Closed reelmatt closed 4 years ago

reelmatt commented 4 years ago

Node execution/validation

The main Node class now implements a validation method that checks all Parameters, calling their option.validate() methods. The calls to validate within pyworkflow/workflow.py have also been removed. This addresses the use case mentioned where a Node could potentially be invalid when added to the workspace. Now, Nodes are validated upon saving the configuration, or the 'node update' endpoint.

Also changed is the order of operations for Node execution. The main logic in the Workflow class has been simplified to:

# Load predecessor data and FlowNode values
preceding_data = self.load_input_data(node_to_execute.node_id)
flow_nodes = self.load_flow_nodes(node_to_execute.option_replace)

# Validate input data, and replace flow variables
node_to_execute.validate_input_data(len(preceding_data))
execution_options = node_to_execute.get_execution_options(flow_nodes)

# Pass in data to current Node to use in execution
output = node_to_execute.execute(preceding_data, execution_options)
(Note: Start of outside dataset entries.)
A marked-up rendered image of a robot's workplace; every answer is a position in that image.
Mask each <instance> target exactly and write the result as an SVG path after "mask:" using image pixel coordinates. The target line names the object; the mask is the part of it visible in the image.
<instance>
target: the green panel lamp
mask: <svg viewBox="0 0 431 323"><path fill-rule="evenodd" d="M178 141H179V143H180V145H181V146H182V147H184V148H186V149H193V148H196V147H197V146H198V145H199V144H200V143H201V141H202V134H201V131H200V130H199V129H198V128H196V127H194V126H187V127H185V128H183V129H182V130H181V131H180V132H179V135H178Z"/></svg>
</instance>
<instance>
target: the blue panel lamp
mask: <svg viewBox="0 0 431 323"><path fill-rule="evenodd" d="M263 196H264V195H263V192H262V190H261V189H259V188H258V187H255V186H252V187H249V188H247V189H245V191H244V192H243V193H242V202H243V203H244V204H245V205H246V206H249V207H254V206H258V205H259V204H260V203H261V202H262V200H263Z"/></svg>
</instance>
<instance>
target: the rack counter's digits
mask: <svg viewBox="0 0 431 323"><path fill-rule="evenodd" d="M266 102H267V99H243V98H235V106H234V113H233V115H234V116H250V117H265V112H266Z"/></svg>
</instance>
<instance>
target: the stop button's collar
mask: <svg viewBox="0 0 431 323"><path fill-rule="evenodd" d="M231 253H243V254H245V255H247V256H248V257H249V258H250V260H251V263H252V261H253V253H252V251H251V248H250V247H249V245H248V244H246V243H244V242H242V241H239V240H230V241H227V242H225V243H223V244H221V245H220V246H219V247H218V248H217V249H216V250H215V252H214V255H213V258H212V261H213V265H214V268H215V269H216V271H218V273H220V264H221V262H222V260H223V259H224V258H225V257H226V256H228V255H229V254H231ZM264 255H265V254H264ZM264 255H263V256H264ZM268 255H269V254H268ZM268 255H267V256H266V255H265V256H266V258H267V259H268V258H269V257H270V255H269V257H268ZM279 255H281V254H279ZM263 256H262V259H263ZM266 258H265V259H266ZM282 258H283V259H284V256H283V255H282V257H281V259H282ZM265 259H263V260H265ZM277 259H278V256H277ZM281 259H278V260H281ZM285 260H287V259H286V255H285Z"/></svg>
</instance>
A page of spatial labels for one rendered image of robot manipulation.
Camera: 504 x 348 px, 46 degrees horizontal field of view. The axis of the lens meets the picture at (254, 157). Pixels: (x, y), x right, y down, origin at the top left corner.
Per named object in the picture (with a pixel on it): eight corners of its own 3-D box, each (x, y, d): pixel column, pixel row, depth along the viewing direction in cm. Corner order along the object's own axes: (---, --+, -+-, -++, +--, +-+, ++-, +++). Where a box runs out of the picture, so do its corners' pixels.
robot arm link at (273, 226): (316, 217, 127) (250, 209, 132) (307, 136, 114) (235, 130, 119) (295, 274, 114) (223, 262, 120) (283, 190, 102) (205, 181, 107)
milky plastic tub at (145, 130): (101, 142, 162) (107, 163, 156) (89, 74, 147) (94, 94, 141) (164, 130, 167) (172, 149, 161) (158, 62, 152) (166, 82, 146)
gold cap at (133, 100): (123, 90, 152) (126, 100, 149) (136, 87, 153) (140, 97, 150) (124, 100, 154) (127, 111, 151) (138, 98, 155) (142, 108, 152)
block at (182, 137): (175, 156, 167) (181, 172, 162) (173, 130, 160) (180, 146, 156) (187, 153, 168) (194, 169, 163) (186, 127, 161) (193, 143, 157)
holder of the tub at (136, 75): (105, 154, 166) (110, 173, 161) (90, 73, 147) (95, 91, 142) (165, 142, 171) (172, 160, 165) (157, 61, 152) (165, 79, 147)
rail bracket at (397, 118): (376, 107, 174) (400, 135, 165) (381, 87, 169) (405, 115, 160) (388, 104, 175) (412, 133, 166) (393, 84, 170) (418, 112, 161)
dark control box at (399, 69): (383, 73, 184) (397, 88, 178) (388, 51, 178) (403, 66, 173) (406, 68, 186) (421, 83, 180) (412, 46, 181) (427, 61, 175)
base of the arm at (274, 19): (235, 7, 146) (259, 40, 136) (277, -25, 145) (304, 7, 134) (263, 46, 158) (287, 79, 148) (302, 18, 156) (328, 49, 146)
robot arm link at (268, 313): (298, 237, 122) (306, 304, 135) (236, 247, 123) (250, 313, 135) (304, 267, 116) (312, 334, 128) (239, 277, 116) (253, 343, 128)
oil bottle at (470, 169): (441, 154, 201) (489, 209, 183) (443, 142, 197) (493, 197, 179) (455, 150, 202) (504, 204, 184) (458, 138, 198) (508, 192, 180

The thinking behind moving input data validation and flow variable substitution into the Workflow class, is anyone developing a custom Node would not have to duplicate this work. Even for the built-in Nodes there was a lot of duplication where each Node validated input and parameters.

The validate_input_data and newly-named get_execution_options were moved from the NodeUtils class into the main Node class. This approach seems cleaner to me, but there may be use cases I'm not considering.

Flow variable substitution

There are currently no front-end options to create or pass these flow variables around, but this PR should handle most of the back-end functionality and updates the endpoint responses for the front-end to use. Currently, flow variables work by adding the following attributes to a Node (for example ReadCsv, written here in JSON:

"option_replace": {
    "sep": {
        "node_id": "2",
        "is_global": true
    }
}

On execution, the back-end would substitute the default_value stored in the global FlowNode with ID "2", for whatever the current value is for "sep" in the ReadCsvNode. Should the user want to revert "sep" back to whatever stored value was there, they would remove the flow variable (perhaps a checkbox, or empty selection from a dropdown?).

To pull this information in to the "Node Configuration" pop-up in the front-end, the action would need to call the GET /node/{node_id} endpoint which has been updated to return the Node's information as well as any flow variable options (all global variables, and any local variables connected as predecessors).

TODO:

This PR updates all Nodes to use the Parameter classes @reddigari introduced in #53. Only Read/WriteCsv and the JoinNode have been updated to use these Parameters during execution; the rest still pass in **self.options) which may cause issues.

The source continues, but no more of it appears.